5. The container cloud platform log analysis and alarm method according to claim 4, wherein: the step 2.2 specifically comprises the following steps:

step 2.2.1, compiling a Logstash configuration file, and respectively cleaning the collected data of the cluster log, the container log and the application log to form a standardized log recording format;

and 2.2.2, the Elasticisach provides an http api interface externally, and the user searches and inquires the cleaned log data according to the requirement of the user and quickly positions the log data to the application and system to which the corresponding log belongs.

6. The container cloud platform log analysis and alarm method according to claim 3, wherein: and the data interface in the step 3 is an http api interface.

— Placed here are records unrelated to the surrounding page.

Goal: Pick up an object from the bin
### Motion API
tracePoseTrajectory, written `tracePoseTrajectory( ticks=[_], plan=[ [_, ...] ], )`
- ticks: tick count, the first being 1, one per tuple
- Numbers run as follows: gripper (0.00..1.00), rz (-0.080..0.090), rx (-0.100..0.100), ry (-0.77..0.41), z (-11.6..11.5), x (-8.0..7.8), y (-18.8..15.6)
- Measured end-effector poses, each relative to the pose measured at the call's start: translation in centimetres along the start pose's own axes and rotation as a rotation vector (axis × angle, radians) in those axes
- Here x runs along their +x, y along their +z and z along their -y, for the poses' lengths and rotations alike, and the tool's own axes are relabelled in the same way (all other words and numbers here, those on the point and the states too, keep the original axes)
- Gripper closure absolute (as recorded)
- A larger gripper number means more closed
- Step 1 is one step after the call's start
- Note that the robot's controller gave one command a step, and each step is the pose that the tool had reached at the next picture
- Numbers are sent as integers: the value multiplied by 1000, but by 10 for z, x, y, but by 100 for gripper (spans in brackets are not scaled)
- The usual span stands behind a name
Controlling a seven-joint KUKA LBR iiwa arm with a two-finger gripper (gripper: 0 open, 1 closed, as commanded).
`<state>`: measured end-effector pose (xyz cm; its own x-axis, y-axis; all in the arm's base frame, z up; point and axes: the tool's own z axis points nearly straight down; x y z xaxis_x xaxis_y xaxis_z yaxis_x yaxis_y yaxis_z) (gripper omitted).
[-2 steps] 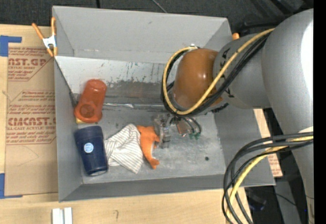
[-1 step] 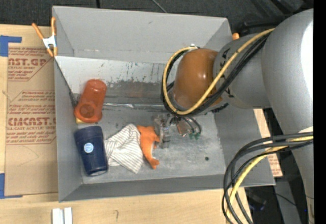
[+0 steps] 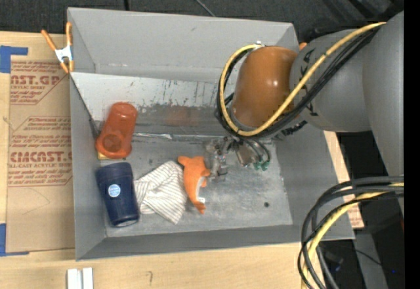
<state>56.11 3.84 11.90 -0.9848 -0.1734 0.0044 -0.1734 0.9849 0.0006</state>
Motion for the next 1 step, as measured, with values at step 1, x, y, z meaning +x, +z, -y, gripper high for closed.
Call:
tracePoseTrajectory(
  ticks=[1],
  plan=[
    [100, 7, 1, -1, 2, -14, -42]
  ],
)
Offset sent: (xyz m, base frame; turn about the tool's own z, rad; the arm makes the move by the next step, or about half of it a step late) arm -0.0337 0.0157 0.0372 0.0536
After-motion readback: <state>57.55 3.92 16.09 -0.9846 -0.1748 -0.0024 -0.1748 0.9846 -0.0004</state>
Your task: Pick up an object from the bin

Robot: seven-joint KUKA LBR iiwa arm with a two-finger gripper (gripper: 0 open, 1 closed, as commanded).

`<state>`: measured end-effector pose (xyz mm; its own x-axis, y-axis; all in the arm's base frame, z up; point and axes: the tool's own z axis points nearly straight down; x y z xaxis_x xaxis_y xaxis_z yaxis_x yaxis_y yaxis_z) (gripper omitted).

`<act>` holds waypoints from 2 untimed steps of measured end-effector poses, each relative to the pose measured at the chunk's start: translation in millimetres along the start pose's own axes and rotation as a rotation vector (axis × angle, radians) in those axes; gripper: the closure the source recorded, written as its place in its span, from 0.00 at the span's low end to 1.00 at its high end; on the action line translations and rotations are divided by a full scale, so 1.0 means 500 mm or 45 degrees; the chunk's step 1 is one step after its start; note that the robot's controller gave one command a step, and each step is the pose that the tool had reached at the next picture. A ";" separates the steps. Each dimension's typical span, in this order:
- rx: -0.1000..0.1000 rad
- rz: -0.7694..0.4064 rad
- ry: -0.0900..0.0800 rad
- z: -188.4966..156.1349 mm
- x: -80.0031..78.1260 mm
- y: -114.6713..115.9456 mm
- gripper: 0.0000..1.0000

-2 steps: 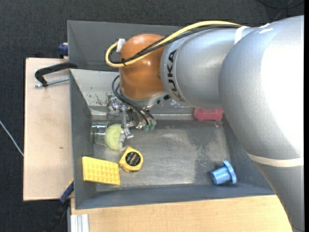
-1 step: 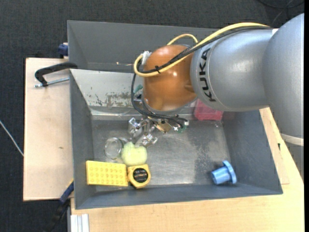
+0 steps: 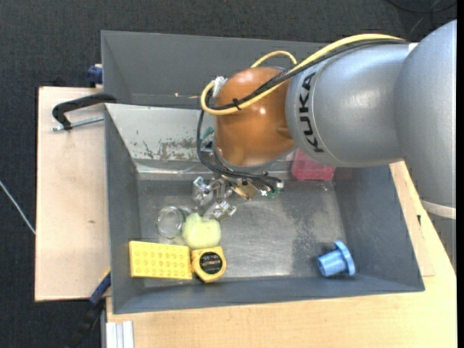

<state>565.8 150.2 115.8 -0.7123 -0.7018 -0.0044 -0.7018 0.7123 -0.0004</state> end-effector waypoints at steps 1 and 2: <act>-0.005 -0.061 0.008 -0.071 0.003 0.016 1.00; 0.011 -0.277 -0.015 -0.117 -0.051 0.029 1.00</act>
Offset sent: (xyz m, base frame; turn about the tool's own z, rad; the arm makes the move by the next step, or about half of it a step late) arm 0.0148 0.0461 0.0227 -0.3330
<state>573.8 178.3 174.3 -0.5436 -0.8392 -0.0153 -0.8391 0.5438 -0.0115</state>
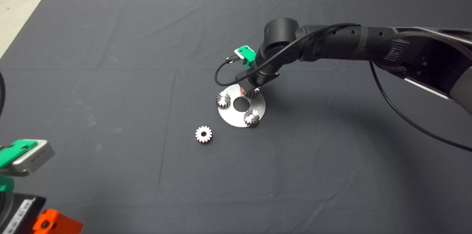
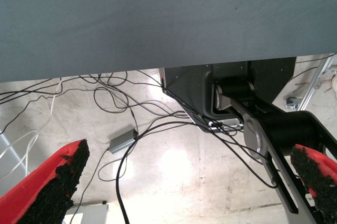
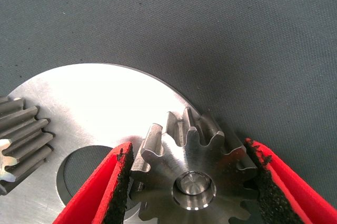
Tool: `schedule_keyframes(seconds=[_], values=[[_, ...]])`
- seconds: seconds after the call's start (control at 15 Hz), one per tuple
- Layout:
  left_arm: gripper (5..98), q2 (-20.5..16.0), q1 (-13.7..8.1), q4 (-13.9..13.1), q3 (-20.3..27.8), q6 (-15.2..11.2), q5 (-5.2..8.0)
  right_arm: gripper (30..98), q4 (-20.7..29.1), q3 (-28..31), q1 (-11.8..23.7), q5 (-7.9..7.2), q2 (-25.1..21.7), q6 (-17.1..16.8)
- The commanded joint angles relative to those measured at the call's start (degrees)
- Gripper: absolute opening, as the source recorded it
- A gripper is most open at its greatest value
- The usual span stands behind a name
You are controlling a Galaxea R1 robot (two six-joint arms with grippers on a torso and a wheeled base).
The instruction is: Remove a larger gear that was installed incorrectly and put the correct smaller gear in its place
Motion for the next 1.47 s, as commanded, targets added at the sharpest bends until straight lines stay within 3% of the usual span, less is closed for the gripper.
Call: schedule_keyframes(seconds=[0.0, 0.67, 0.93, 1.4], values=[[98.2, -0.61, -0.54, -0.91, 0.72, 0.31, 0.31, 55.3, -1.52, 0.16, 1.44, -1.57, 0.29, 0.2], [98.2, -0.26, -0.54, -0.91, 0.72, 0.4, 0.3, 51.1, -1.17, 0.51, 1.9, -1.97, 0.38, 0.28], [98.2, -0.19, -0.54, -0.91, 0.72, 0.4, 0.23, 51.0, -0.66, 0.35, 4.16, -1.9, 0.56, 0.11], [98.2, -0.09, -0.54, -0.91, 0.63, 0.22, 0.31, 50.8, 5.25, 1.13, 8.2, -1.8, 0.29, 0.02]])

7. The container cloud platform log analysis and alarm method according to claim 3, wherein: in the step 4, fault classification is carried out on the log categories, and a log feature library is established, wherein the log feature library comprises a primary fault log feature library, a secondary fault log feature library and a tertiary fault log feature library;

the primary fault log refers to a kubernets component service fault and cluster fault log;

the secondary fault log is a pod state fault log;

third-level fault logging: and when the ERROR number in the service log exceeds a preset value, triggering a three-level fault alarm mechanism.

8. The container cloud platform log analysis alarm method according to claim 7, wherein: after container logs and application logs are screened by using the log feature library, a fault list is automatically generated, the container cloud platform sends alarm information to an alarm receiver and a user according to the fault level, and the alarm receiver performs full-text retrieval on the platform through a timestamp or an accurate value to acquire detailed log information.

9. The container cloud platform log analysis alarm method according to claim 8, wherein: the above-mentioned

Alarm recipients are divided into three categories: operation and maintenance managers, project developers and platform managers;

when the three-level fault alarm is triggered, the alarm and receiving adopt a mode that a server background executes an alarm script, when the number of ERRORs exceeds 20, the container cloud platform immediately sends out a first alarm, informs a project developer in a form of short messages or mails and copies the first alarm to a platform administrator.